During a Q&A session at this year's GopherCon, some members of the Go language team indicated a willingness to modify the behavior of range loops if we can be reasonably certain that the change will not cause incorrect behavior in current programs. To make that determination, a large collection of real-world go programs would need to be vetted. If we can find that, in every case, modifying the compiler behavior does not lead to an undesirable outcome, we will have strong evidence that the change may only have a small impact.

I've been working on a project to gather and crowdsource data for that sort of analysis. It has reached a point where I think that it's time to share it with the Go community.

The GitHub Vet Project performs static analysis on public Go repositories hosted on GitHub in order to better understand the impact of this proposed language change. It consists of two bots. VetBot crawls GitHub to snippets of code it thinks could be interesting, it reports it as an issue in a separate repository, for humans to analyze via crowdsourcing. TrackBot manages the crowdsourcing workflow.

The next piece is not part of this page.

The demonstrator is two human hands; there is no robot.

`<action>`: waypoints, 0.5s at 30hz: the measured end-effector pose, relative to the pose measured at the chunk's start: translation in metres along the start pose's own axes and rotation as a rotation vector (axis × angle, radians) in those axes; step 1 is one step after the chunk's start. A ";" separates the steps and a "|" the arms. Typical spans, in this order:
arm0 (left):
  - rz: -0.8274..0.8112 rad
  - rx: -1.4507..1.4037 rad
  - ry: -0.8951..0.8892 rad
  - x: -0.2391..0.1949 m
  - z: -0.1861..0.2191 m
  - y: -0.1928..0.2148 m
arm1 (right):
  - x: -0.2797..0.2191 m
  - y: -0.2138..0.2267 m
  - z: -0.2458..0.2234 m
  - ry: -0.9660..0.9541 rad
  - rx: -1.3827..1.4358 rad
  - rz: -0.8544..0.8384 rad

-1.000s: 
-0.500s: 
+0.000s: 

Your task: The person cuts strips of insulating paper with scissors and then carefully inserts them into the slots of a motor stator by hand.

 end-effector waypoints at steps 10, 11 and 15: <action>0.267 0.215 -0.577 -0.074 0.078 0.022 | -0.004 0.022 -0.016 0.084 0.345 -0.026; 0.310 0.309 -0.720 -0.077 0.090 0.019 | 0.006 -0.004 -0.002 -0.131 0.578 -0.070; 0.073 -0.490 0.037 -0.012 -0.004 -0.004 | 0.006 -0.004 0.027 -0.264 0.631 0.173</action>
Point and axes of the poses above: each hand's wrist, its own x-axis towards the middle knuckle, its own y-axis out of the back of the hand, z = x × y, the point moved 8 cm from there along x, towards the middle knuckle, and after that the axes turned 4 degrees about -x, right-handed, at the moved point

At this point, all of the features I think are necessary for the project's success have been implemented. But I am only one Gopher, and so I would like to a) make the community aware of the project and b) ask the community to help review it in three ways:

1) Test out TrackBot and the project instructions by actually crowdsourcing through the issues found so far.
2) Review the output and raise concern if anything that I claim ought to be excluded is somehow making it through.
3) Static analysis experts: review the analyzers and ruthlessly question anything that could lead to a false negative. I don't think anything exists, but one pair of eyes is often wrong, and there are many folks on this list with (much) more expertise than me.

One final thing. The crowd-sourcing workflow I've designed relies on the opinion of experts to help estimate the reliability of the community assessment. In order for that to work, I need the help of some Go experts who are willing to commit some time to reviewing the findings. If you'd like to participate in this way, first, read the TrackBot documentation to understand what being an expert entails. If you're still interested, email me with the subject line 'GitHub Vet Expert' and include your GitHub username and a brief outline of your experience with Go.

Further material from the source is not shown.